Entre sus homilías más conocidas se encuentra el Sermón sobre la Santa Sínaxis, donde resume la doctrina sobre la Eucaristía y exhorta a los cristianos a comulgar dignamente.

LOARTE


Para comulgar dignamente
(Sermón sobre la Santa Sínaxis)


Grande es nuestra miseria, carísimos. Porque debiéramos tener el espíritu encendido, atento en la oración y en la súplica, principalmente en la celebración del misterio eucarístico, y estar
llenos de temor y temblor en la presencia del Señor mientras se celebra la Misa. Sin embargo, ni siquiera le ofrecemos el Sacrificio con pura conciencia, con espíritu contrito y humillado, sino que durante la Santa Sínaxis terminamos nuestros asuntos públicos y la administración de muchos y vanos negocios.

Hay gentes que no se preocupan en pensar con qué pureza y con qué dolor de sus pecados se han de acercar a la Sagrada Mesa, sino qué vestidos se han de poner. Otros vienen, pero no se dignan permanecer hasta el fin, sino que preguntan a los demás en qué punto va la Misa y si llega ya el tiempo de la Comunión; y entonces rápidamente, como los perros, saltan, arrebatan el místico pan y se marchan. Otros, presentes en el templo de Dios,
no están quietos ni un momento, y se dedican a conversar prestando mas atención a las habladurías que a la oración. Otros no se preocupan absolutamente nada de su conciencia, ni de limpiar las manchas de sus pecados por medio de la penitencia, y van acumulando pecados sobre pecados (...).
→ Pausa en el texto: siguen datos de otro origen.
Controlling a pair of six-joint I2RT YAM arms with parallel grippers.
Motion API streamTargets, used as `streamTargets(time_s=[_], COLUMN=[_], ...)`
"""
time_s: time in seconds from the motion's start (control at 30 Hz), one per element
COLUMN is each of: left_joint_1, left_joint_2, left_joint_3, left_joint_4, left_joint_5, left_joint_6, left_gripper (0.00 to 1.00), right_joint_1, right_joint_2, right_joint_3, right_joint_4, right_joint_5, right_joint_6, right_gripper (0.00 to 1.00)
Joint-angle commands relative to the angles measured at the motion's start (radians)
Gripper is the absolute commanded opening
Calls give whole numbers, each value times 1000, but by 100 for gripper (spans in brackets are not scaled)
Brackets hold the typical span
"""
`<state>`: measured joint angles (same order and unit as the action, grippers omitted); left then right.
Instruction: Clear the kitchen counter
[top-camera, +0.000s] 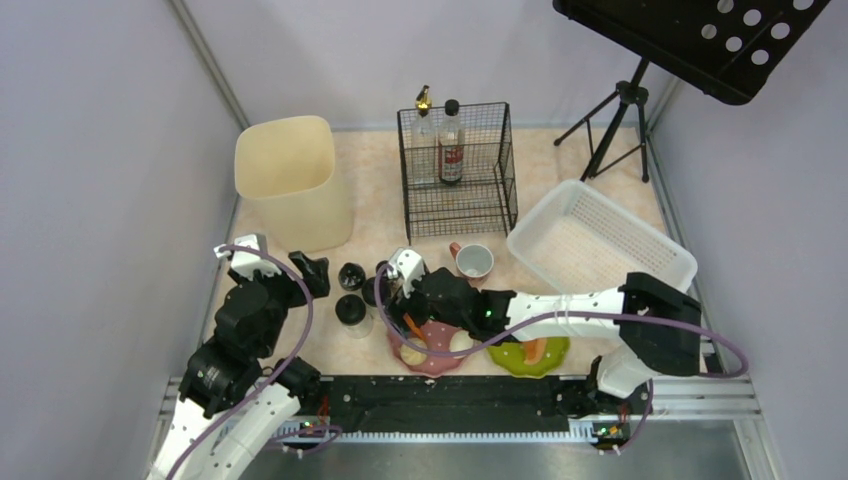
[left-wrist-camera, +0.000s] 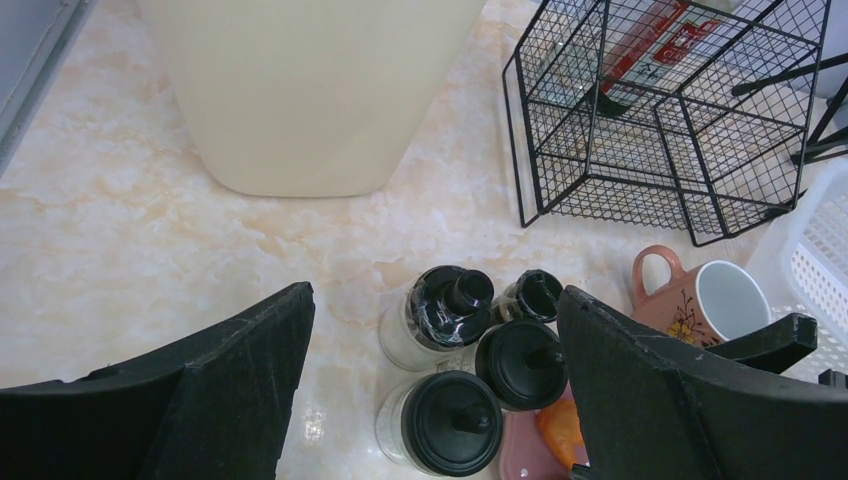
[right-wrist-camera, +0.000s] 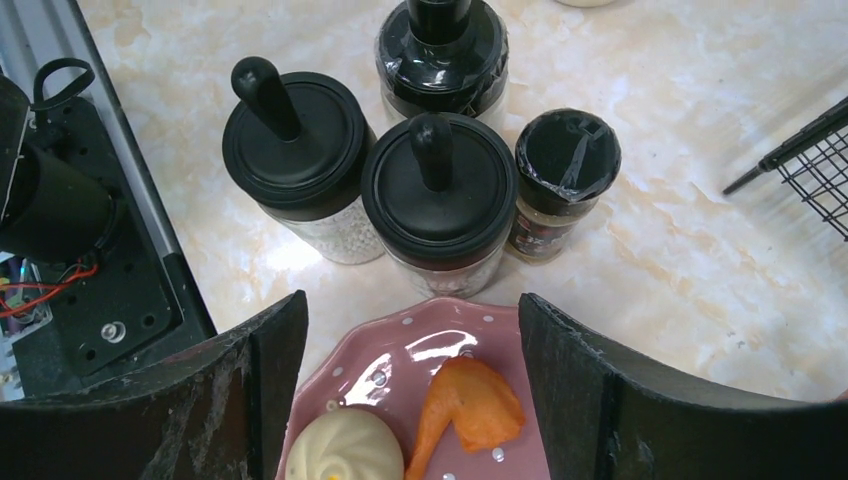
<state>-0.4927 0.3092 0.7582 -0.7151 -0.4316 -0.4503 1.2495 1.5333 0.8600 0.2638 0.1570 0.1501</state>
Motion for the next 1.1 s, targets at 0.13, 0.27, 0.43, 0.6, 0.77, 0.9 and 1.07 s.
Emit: streamTargets(time_s=[0.13,0.27,0.43,0.6,0.77,0.9,1.07], left_joint_1=[3,2,3,2,3,2,2], left_joint_2=[-11,-11,-10,-10,-12,-13,-13], left_joint_3=[-7,-7,-6,-6,-8,-7,-8], left_joint_4=[22,23,25,23,23,23,23], left_joint_5=[1,1,2,2,3,3,4], left_joint_6=[2,2,5,5,5,5,5], left_gripper=[95,96,95,96,96,95,95], right_joint_1=[16,16,16,17,14,12,7], right_joint_2=[104,144,169,196,223,242,265], right_joint_3=[47,65,72,102,146,170,176], right_joint_4=[151,181,227,248,245,236,246], right_joint_5=[14,28,39,43,44,39,41], right_joint_6=[4,10,12,-2,-15,-20,-19], right_gripper=[76,77,77,76,76,75,74])
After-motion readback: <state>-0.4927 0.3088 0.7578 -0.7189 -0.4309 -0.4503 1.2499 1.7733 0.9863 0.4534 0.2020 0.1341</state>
Pues dime: ¿con qué conciencia, con qué estado de alma, con qué pensamientos te acercas a estos misterios, si en tu corazón te está acusando tu misma conciencia? Contéstame: si tuvieras las
manos manchadas de estiércol, ¿te atreverías a tocar con ellas las vestiduras del rey? Ni siquiera tus mismos vestidos tocarías con las manos sucias, antes bien, te las lavarías y enjugarías cuidadosamente, y entonces los tocarías. Pues, ¿por qué no das a Dios ese mismo honor que concedes a unos viles vestidos?

Entrar en la iglesia y honrar las imágenes sagradas y las veneradas cruces, no basta por sí solo para agradar a Dios, como tampoco lavarse las manos es suficiente para estar completamente limpio. Lo que verdaderamente es grato a Dios es que el hombre huya del pecado y limpie sus manchas por la confesión y la penitencia. Que rompa las cadenas de sus culpas con la humildad del corazón, y así se acerque a los inmaculados misterios.

Quizá diga alguno: no me es grato llorar y dolerme. ¿Por qué?
Porque no meditas, porque no piensas, porque no ponderas el terrible día del juicio. Con todo, si no puedes llorar, al menos manten un porte grave y respetuoso; echa lejos de ti el orgullo, ponte en la presencia del Señor y, con los ojos vueltos a la tierra y con espíritu contrito, reconócete pecador. ¿No ves cómo los que están en la presencia de un rey terreno, que muchas veces es un impío, se comportan ante él con reverencia?

Permanece, pues, ante Dios con paz y compunción; confiesa tus pecados a Dios por medio de los sacerdotes. Condena tus propias
acciones y no te avergüences, porque hay una vergüenza que conduce al pecado y una vergüenza que es honor y gracia (Sir 4, 25). Condénate a ti mismo delante de los hombres, para que el juez te declare justo delante de los ángeles y delante de todo el mundo.

Pide misericordia, pide perdón, pide la remisión de tus culpas pasadas y verte libre de las futuras, para que puedas acercarte dignamente a tan grandes misterios, para participar con pura
conciencia del cuerpo y sangre de Cristo, para que te sirvan de purificación y no de condenación. Oye a San Pablo, que dice:
pruébese a sí mismo el hombre, y así coma de aquel pan y beba de aquel cáliz. Porque quien lo come y bebe indignamente, come y bebe su propia condenación, no haciendo el discernimiento del
cuerpo del Señor. Por eso hay entra vosotros muchos enfermos y achacosos y mueren bastantes (1 Cor 11, 28 ss.). ¿Comprendes ahora cómo la enfermedad y la muerte provienen, con mucha
frecuencia, de acercarse indignamente a los divinos misterios?

Pero, tal vez dirás: ¿pues quién es digno? También caigo yo en la cuenta de esto. Y, sin embargo, serás digno con tal de que quieras. Reconócete pecador; apártate del pecado, huye de la maldad y de la ira. Practica obras de penitencia. Revístete de
templanza, de mansedumbre y de longanimidad. De los frutos de la justicia saca compasión y entrañas de misericordia para los necesitados, y entonces te habrás hecho digno.